Wednesday, March 20, 2024

‘Cabrini:’ an ode to determination


    I always feel a bit awkward reviewing movies about religious figures. Such movies can trigger a series of false assumptions on the part of readers.
   If a reviewer praises the movie, he or she can be seen as endorsing a particular set of spiritual assertions.

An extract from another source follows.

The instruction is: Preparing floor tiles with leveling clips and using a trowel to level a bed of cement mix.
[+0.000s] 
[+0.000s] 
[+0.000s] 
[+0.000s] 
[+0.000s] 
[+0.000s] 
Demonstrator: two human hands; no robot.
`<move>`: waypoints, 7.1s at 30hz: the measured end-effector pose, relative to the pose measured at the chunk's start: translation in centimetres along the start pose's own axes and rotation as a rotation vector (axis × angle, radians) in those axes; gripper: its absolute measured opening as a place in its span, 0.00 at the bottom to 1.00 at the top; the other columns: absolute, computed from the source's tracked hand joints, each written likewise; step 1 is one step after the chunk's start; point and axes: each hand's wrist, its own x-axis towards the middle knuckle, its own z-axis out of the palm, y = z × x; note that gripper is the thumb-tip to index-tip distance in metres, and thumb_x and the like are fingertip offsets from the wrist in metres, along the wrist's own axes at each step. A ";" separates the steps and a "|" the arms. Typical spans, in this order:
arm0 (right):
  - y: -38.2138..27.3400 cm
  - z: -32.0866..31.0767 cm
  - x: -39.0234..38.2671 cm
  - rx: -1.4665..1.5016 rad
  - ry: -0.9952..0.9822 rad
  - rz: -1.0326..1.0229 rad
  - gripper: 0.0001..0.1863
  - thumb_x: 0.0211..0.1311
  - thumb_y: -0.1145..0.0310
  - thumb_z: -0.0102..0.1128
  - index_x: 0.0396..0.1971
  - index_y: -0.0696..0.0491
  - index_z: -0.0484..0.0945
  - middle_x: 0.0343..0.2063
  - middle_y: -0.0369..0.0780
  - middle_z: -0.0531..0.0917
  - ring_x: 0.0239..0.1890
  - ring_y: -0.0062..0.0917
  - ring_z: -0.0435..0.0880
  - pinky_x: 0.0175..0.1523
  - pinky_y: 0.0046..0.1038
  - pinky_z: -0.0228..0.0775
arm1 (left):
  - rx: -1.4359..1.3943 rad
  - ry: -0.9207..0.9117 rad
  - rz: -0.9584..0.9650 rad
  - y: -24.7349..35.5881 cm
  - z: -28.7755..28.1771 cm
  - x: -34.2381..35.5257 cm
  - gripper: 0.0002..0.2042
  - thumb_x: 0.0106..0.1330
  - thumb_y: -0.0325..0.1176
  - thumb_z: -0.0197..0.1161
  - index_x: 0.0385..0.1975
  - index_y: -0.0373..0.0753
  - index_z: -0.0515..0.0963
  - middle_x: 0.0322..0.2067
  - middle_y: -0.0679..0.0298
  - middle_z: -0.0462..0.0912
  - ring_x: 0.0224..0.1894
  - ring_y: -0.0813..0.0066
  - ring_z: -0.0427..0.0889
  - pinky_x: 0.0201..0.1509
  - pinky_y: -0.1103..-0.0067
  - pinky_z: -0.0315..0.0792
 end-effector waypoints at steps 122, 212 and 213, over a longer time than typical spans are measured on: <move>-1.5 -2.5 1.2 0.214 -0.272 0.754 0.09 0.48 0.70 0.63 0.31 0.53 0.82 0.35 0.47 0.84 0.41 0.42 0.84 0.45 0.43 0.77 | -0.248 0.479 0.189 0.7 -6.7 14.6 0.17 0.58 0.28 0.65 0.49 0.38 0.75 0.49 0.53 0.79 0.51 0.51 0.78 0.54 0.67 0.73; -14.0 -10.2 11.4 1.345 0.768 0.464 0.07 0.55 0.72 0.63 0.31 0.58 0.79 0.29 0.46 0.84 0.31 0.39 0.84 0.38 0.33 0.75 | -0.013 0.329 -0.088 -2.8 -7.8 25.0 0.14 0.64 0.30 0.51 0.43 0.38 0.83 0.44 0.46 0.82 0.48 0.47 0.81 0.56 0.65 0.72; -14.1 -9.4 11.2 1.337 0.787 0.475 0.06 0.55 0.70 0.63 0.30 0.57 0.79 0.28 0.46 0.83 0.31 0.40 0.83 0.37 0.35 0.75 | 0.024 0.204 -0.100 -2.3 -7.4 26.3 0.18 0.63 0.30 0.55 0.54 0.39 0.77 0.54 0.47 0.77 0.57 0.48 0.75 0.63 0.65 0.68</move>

Criticism, on the other hand, easily can be confused with rejection of someone's beliefs. 
   Moreover, the sincerity that marks most "religious" movies doesn't always equate with artistic success.
   Cabrini, a bio-pic about Frances Xavier Cabrini, occupies a middle ground, locating itself somewhere between inspirational fare and hardscrabble realism while trying to liberate itself from parochial constrictions.
   I don't know if Mother Cabrini, as she was widely known, viewed herself as a prototypical feminist  but the movie tends to treat her as one, an ambitious and determined woman battling long odds to achieve her vision. 
   Frances Xavier Cabrini arrived in the US in 1889 determined to care for New York's poor Sicilian immigrants while also aiming to expand her work into a global network of orphanages and hospitals. 
  Cristiana Dell'Anna plays the lead role, painting a portrait of a dedicated woman who challenges male authority: first the Pope (Giancarlo Giannini), and later a New York archbishop (David Morse) and the mayor of New York City (John Lithgow).
   Note: I used the word “woman” and not the word “nun.” That tells you something about the movie’s generalized approach.
   Director Alejandro Gomez Monteverde plops Mother Cabrini and her nuns into the squalor of New York's Five Points, a lower-east side neighborhood. 
  Driven by respiratory problems, Cabrini knew her body eventually would betray her. In the film, she works as if every day might be her last. 
  In New York, Cabrini takes orphans off the streets and provides refuge for a Five Points prostitute (Romana Maggiora Vergano) who's being brutalized by her pimp. 
    The dialogue sometimes has the ring of a rudimentary civics lesson. At one point, Cabrini talks about defending immigrants of all ethnicities; they're the future of America, etc.
  Aside from WASP prejudice, little mention is made of the social conditions that forced so many Italian immigrants into abject poverty.
   As an outsider, it struck me that the movie downplayed the spiritual/religious aspects of Cabrini's Catholicism, as well as the role religion played in the lives of the populations Cabrini served en route to becoming a saint in 1946, some 29 years after her death.
   It would be an exaggeration to think of Cabrini as a movie about a nun who becomes a feminist superhero, but you get the idea and, in this case, the moral of the story seems reducible to a bromide: Miracles are made by determination, hard work, and to use a decidedly non-Catholic word, chutzpah.


Nick said...

I am just following up to see if this would be worth seeing if you aren't particularly religious. Thanks.

Robert Denerstein said...

Nick, I'd lean toward no -- not because of anyone's religious convictions but because I wasn't convinced that the movie presented as full a picture of Cabrini as might have possible. That's not to say that I thought the movie was awful -- just that I had that particular reservation. As always, I'd advise people to judge for themselves.